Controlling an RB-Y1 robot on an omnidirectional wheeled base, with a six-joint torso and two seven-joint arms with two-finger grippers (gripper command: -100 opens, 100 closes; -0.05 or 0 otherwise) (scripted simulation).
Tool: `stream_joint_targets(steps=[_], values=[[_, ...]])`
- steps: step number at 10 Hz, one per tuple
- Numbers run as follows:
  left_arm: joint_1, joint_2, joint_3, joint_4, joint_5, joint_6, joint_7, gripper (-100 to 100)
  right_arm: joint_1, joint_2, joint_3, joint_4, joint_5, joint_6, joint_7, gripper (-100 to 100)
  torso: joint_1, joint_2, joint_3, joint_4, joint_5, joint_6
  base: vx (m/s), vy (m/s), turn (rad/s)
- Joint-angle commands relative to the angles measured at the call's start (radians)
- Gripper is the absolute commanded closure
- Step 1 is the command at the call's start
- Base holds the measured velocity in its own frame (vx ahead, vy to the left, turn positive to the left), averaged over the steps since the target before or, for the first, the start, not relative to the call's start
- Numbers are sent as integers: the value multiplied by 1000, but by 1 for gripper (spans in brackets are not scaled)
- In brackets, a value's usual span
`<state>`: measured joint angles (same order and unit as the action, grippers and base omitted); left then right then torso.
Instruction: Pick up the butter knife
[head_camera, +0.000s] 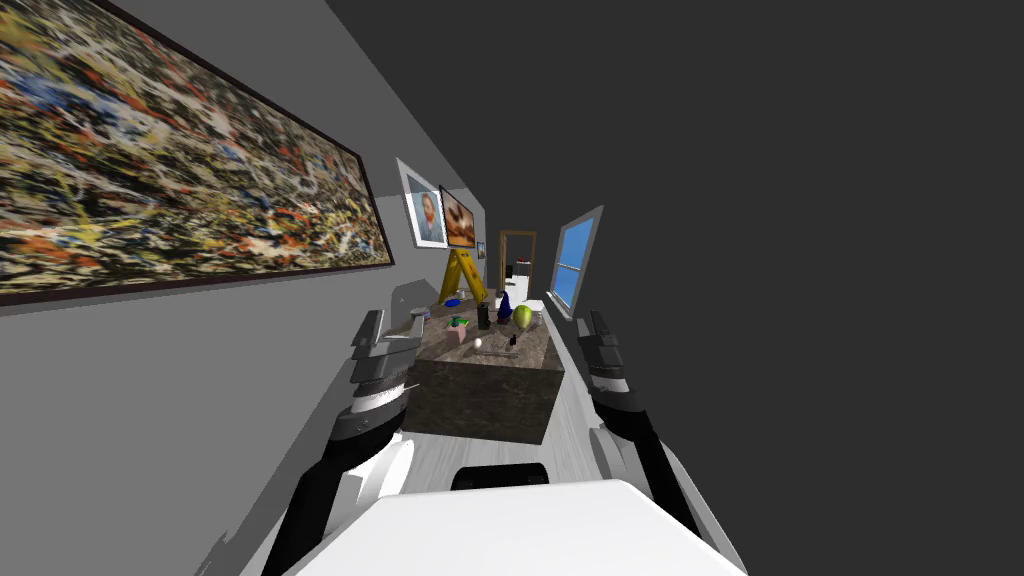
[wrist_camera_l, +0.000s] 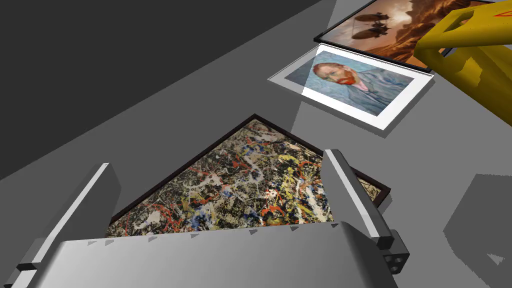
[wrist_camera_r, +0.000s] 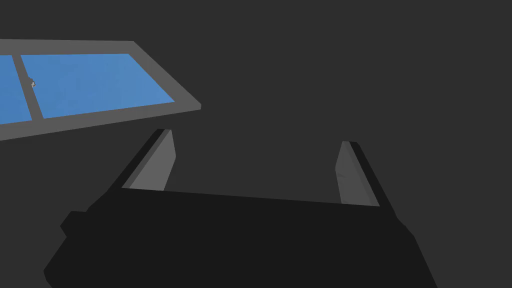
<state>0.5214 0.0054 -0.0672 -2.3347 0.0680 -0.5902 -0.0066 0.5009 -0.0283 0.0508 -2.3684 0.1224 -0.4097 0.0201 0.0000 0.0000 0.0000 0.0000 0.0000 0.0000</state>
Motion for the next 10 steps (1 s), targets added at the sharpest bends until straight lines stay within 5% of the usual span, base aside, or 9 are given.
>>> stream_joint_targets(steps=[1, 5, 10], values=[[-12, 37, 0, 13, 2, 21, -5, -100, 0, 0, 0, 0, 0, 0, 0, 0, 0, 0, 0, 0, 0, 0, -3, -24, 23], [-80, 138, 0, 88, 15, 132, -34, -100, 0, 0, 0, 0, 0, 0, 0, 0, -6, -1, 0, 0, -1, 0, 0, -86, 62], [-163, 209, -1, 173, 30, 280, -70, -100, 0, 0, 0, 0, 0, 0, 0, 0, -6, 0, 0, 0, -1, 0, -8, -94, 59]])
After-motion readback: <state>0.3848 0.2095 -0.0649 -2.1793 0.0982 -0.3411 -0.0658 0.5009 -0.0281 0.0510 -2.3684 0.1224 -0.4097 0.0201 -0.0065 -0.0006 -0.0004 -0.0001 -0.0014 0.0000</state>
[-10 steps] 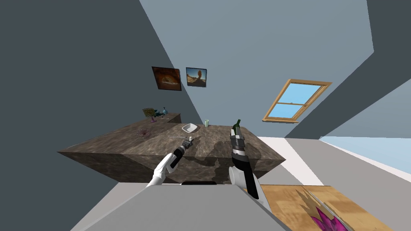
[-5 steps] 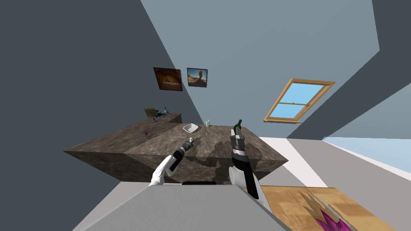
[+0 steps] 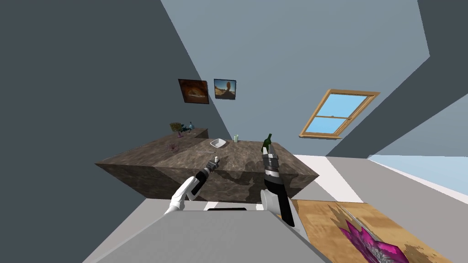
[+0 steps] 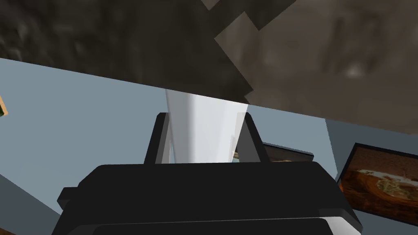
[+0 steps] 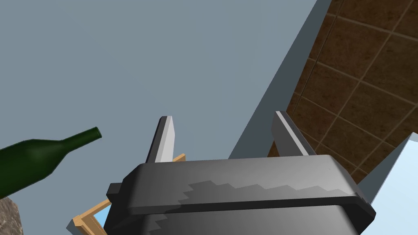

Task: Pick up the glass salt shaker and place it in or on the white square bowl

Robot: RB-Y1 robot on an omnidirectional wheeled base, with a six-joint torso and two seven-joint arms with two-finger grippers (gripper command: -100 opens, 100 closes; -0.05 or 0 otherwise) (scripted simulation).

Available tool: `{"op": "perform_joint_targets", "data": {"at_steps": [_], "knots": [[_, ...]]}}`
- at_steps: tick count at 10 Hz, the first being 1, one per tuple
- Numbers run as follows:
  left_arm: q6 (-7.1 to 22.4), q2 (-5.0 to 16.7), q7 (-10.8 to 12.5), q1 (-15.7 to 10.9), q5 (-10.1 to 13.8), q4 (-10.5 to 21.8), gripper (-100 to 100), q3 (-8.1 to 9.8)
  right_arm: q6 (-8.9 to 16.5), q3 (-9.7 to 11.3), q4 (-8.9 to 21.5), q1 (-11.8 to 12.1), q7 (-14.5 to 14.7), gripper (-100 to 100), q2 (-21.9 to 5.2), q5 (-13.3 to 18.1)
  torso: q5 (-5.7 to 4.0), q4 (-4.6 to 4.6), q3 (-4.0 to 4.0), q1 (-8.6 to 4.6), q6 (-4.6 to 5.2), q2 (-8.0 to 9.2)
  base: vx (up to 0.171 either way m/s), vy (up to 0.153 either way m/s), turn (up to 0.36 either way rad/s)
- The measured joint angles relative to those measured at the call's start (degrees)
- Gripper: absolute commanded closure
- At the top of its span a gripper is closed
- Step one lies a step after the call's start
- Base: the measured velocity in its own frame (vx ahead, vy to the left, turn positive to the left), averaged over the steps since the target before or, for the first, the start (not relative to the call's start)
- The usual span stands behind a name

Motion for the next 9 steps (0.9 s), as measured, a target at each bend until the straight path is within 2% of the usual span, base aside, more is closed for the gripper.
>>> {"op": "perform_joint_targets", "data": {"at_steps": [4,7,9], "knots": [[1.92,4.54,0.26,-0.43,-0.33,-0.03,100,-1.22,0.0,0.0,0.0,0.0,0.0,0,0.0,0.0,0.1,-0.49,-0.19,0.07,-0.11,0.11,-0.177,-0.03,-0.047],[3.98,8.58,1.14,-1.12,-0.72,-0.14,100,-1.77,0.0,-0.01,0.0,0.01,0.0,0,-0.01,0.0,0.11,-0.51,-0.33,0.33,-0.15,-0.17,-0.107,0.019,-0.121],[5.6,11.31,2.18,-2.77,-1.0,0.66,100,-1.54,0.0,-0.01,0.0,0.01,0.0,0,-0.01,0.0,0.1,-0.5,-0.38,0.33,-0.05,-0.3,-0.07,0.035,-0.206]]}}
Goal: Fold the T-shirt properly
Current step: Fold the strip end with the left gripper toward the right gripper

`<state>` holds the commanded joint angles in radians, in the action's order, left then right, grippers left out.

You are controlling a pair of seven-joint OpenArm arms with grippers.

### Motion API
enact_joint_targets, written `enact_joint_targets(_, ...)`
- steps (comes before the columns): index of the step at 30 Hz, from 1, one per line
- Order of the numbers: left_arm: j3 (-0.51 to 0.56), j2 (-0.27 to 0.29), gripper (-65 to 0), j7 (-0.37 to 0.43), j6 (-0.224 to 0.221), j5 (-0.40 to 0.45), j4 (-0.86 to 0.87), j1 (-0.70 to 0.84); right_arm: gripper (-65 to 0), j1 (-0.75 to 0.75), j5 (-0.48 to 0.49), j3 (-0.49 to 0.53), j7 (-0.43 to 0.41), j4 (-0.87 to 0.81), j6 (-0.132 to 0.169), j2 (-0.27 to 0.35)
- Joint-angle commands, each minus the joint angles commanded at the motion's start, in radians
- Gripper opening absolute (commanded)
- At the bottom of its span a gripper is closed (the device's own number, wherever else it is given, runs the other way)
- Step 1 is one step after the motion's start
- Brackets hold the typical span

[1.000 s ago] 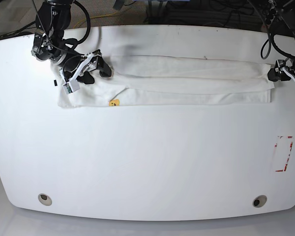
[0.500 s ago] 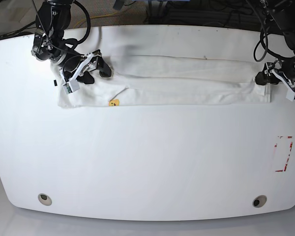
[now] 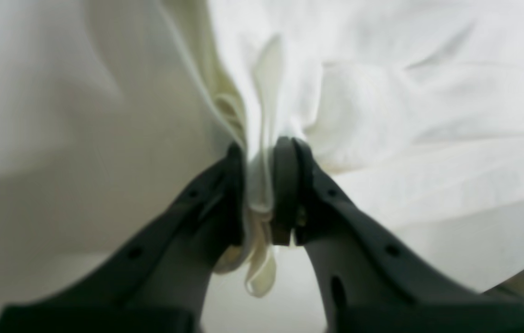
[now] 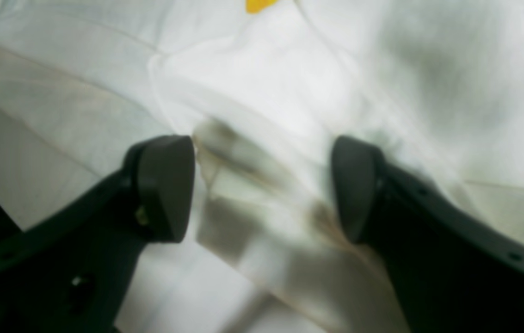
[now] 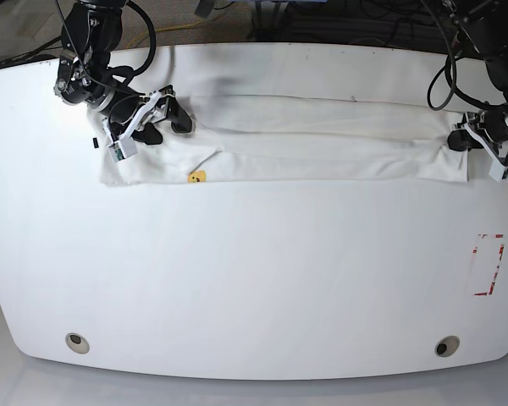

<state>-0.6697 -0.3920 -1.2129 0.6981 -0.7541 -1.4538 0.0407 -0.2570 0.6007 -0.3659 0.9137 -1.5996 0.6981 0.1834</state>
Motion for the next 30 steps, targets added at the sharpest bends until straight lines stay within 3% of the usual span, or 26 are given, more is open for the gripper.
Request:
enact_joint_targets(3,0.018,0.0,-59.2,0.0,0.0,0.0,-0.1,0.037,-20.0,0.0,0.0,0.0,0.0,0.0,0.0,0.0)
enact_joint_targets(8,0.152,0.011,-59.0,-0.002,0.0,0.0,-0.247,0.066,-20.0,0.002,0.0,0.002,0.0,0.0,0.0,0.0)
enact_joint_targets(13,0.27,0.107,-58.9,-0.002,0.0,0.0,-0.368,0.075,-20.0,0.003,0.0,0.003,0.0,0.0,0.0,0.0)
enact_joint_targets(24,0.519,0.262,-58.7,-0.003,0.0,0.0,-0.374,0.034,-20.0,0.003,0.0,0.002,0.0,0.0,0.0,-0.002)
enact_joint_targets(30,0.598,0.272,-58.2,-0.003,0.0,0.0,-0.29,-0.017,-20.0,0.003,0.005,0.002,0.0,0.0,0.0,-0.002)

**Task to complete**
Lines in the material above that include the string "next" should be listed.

**Solution to the problem**
Motion for the next 10 steps (1 s), targets added at the sharpest bends until straight lines stay within 5% of the usual span, base aside, or 9 are given.
Motion for the next 9 steps (0.9 s), as measured, a target at each bend until the straight path is within 2% of the usual span, base aside, more is closed for the gripper.
Motion for the next 30 steps, targets added at the sharpest bends until straight lines stay within 3% of the usual span, or 26 are given, more is open for the gripper.

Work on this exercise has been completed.